Task description
The line that contains "the white handled" and all lines following it to the end of the data below: set these down exactly, and nothing besides.

*-*-*

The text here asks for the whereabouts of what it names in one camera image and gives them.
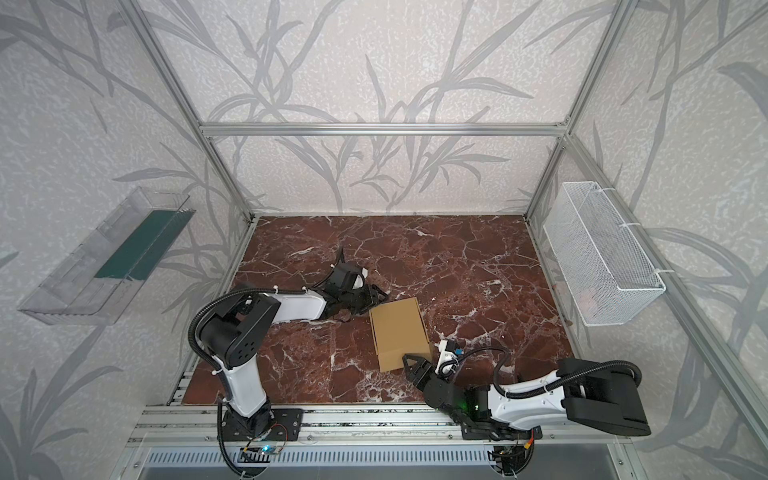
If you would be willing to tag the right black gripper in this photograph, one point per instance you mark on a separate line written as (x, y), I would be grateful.
(424, 377)

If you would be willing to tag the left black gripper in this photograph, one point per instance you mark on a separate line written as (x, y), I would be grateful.
(358, 291)

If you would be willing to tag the brown cardboard box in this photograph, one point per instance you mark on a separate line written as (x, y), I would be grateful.
(398, 329)

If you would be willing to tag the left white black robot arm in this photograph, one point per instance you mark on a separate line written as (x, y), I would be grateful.
(228, 332)

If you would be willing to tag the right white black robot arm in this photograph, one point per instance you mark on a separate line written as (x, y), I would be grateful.
(603, 396)

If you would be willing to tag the small green lit circuit board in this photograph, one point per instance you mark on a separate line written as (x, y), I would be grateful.
(259, 454)

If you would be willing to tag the aluminium frame structure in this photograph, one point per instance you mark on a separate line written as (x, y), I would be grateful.
(743, 393)

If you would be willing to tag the white wire mesh basket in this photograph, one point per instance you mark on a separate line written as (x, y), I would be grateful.
(608, 274)

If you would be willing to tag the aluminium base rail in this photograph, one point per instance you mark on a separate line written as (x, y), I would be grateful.
(358, 424)

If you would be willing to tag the clear acrylic wall tray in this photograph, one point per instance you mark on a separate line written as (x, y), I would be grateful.
(96, 282)

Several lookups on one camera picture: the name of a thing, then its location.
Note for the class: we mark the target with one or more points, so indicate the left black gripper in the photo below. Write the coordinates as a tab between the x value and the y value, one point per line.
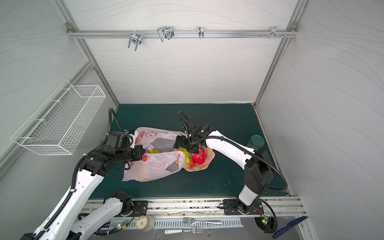
139	153

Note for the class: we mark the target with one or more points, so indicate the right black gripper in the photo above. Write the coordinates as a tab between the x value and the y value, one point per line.
182	144

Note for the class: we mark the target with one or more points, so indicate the red dragon fruit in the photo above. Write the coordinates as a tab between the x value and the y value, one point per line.
200	158

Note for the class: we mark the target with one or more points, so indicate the pink strawberry plastic bag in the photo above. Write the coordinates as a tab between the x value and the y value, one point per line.
155	166

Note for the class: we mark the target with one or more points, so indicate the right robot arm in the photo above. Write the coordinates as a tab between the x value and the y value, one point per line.
260	175

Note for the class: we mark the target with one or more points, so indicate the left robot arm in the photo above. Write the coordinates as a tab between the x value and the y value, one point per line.
63	223

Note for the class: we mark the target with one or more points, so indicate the small red lychee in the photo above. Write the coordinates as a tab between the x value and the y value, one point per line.
192	164

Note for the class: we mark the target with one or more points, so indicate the peach scalloped fruit plate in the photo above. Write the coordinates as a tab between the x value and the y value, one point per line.
210	157

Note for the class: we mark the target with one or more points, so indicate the green table mat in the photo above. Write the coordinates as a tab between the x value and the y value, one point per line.
222	178

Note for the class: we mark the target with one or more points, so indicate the green lidded glass jar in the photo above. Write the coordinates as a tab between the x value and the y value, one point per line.
256	142

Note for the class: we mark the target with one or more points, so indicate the silver fork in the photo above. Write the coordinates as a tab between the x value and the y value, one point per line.
194	222

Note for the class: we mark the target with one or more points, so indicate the metal hook clamp middle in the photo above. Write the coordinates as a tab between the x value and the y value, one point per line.
165	32

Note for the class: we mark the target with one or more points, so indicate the metal hook clamp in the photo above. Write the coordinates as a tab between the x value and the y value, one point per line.
135	40
165	32

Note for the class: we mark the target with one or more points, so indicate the metal hook clamp left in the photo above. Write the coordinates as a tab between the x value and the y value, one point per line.
135	40

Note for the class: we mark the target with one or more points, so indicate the black round fan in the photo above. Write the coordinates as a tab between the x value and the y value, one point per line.
267	225

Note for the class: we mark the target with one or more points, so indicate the blue plastic tool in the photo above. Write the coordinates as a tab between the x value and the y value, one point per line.
289	226

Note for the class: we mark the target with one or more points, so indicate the metal bolt clamp right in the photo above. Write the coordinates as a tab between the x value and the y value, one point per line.
274	33

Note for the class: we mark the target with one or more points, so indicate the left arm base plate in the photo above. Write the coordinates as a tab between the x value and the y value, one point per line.
141	208

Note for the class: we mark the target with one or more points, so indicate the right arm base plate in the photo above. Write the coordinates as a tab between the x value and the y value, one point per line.
233	207

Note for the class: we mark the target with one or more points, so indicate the white wire basket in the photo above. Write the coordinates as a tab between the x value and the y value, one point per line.
58	125

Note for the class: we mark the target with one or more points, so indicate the white handled fork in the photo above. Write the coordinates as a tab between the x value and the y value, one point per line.
194	230

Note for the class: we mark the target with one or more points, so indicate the metal ring clamp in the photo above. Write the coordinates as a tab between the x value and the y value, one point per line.
201	32

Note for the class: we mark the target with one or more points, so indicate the aluminium cross rail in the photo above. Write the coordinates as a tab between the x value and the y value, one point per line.
179	34

*-*-*

Output
Note for the class: we mark the target with one or more points, so indicate the white handled fork in the photo above. Write the coordinates as a tab between the x value and the y value, one point per line.
194	230

Note for the class: we mark the target with one or more points, so indicate the metal ring clamp in the photo above. Write the coordinates as a tab between the x value and the y value, one point per line.
201	32

Note for the class: we mark the target with one or more points, so indicate the aluminium cross rail in the photo above. Write the coordinates as a tab between the x value and the y value, one point per line.
179	34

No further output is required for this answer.